AIM OF THE TASK: Omit the pictures, then reproduce exactly the line bearing "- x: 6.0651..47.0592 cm" and every line after it up to and including the last line of the entries below.

(Records contained in a dataset)
┌──

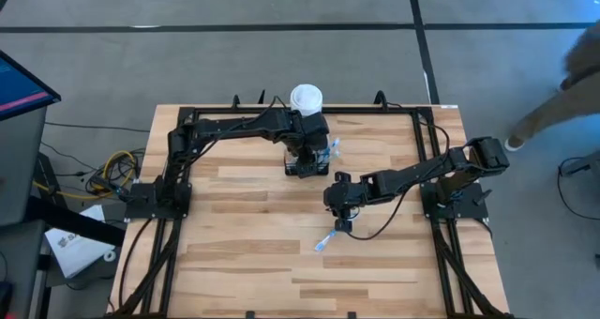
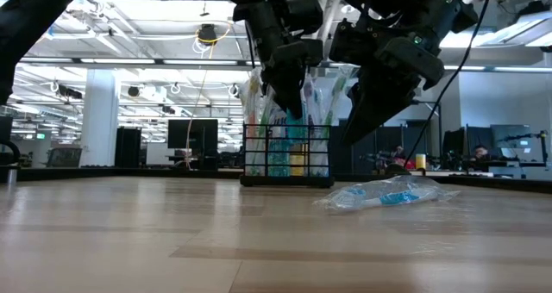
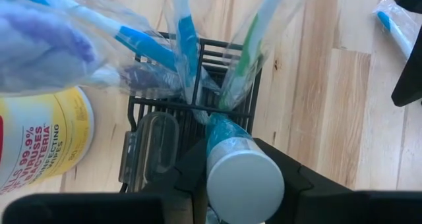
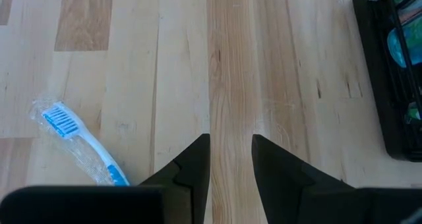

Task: Pick & Place toothbrushing station
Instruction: Put the blue mouthwash bottle into the black wire organizer

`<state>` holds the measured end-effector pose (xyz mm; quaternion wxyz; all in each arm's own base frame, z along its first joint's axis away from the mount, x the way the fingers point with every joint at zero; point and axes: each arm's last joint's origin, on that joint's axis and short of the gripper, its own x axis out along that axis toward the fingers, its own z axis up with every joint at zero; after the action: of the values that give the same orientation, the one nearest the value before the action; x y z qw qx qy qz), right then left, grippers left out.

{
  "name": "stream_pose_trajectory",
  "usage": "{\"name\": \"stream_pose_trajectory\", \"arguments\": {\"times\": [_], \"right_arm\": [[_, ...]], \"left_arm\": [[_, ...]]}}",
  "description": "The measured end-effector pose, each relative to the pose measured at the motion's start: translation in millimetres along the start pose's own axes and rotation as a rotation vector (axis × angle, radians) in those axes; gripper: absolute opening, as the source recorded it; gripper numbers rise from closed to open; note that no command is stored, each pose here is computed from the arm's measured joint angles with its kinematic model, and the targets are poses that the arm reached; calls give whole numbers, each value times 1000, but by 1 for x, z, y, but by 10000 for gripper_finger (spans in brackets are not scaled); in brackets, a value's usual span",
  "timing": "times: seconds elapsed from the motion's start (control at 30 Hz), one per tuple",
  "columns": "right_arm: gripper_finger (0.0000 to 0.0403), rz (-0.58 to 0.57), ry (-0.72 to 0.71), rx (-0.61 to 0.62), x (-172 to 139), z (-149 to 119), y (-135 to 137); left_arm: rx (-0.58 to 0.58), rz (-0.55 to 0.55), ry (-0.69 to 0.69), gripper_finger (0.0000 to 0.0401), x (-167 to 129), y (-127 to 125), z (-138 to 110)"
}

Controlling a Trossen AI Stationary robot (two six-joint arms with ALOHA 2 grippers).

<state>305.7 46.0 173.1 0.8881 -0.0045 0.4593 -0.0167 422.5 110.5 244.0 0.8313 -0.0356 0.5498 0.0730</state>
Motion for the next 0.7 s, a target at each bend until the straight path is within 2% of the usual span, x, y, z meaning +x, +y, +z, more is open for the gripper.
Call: {"name": "stream_pose_trajectory", "arguments": {"times": [0.7], "right_arm": [[102,0,0,2,0,0,0]], "left_arm": [[-10,15,7,85,7,6,0]]}}
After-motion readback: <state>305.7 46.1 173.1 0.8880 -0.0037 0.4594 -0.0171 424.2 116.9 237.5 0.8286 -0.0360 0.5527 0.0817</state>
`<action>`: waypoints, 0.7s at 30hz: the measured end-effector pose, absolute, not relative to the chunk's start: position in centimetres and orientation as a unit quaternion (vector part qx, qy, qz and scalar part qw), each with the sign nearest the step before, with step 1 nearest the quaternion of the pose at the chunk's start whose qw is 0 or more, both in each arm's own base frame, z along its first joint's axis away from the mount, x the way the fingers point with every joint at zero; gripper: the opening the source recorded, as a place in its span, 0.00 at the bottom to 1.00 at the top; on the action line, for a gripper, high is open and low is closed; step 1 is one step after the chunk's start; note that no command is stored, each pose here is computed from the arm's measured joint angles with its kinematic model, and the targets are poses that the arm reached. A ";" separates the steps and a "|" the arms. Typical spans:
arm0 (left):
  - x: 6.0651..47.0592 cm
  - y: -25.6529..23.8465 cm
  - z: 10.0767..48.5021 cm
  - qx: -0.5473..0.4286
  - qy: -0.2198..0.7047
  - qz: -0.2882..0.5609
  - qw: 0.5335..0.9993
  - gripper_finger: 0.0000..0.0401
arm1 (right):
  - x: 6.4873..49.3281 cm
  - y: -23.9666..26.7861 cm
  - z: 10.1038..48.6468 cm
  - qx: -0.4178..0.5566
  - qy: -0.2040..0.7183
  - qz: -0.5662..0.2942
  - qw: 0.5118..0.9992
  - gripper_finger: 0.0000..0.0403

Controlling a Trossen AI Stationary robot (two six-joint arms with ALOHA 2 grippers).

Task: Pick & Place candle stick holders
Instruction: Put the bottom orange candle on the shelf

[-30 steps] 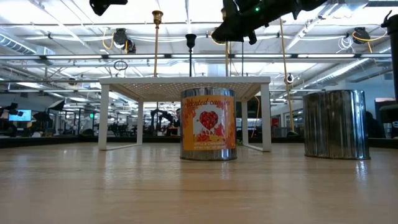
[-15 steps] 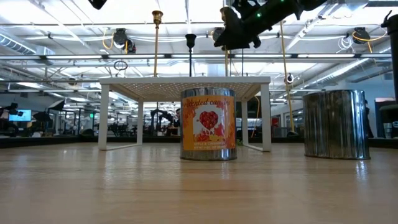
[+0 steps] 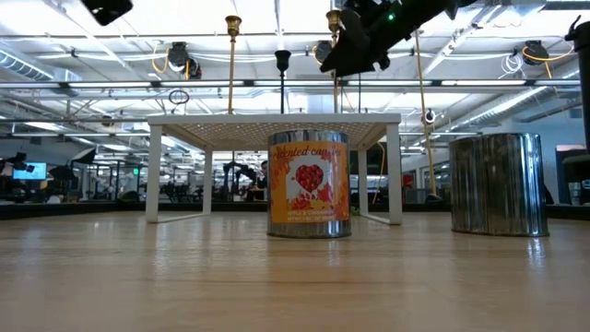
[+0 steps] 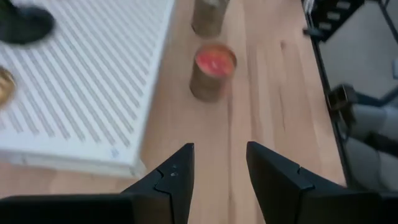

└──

WRITTEN REPLY:
  - x: 6.0651..47.0592 cm
  - y: -25.6529..23.8465 cm
  - z: 10.0767..48.5021 cm
  - qx: -0.5473..0.4286
  - qy: -0.2198..0.7047
  - qz: -0.2882..0.5609
  - qw: 0.5335..0.9993
  - gripper_finger: 0.0000..0.0401
arm1 (right):
  - x: 6.4873..49.3281 cm
  - y: -23.9666..26.7861 cm
  - z: 10.1038..48.6468 cm
  - qx: -0.4178..0.5566
  - qy: -0.2040..0.7183
  - qz: -0.5662..0.2942
  - qw: 0.5118..0.9992
  - gripper_finger: 0.0000..0.0403

Controlling a Trossen AI Stationary robot (two six-joint arms with ALOHA 2 grippers).

Task: Pick & Place candle stick holders
Instruction: Put the bottom orange candle on the shelf

[-30 steps] 
[-15 steps] 
[+0 steps] 
[+0 steps] 

No further response is required.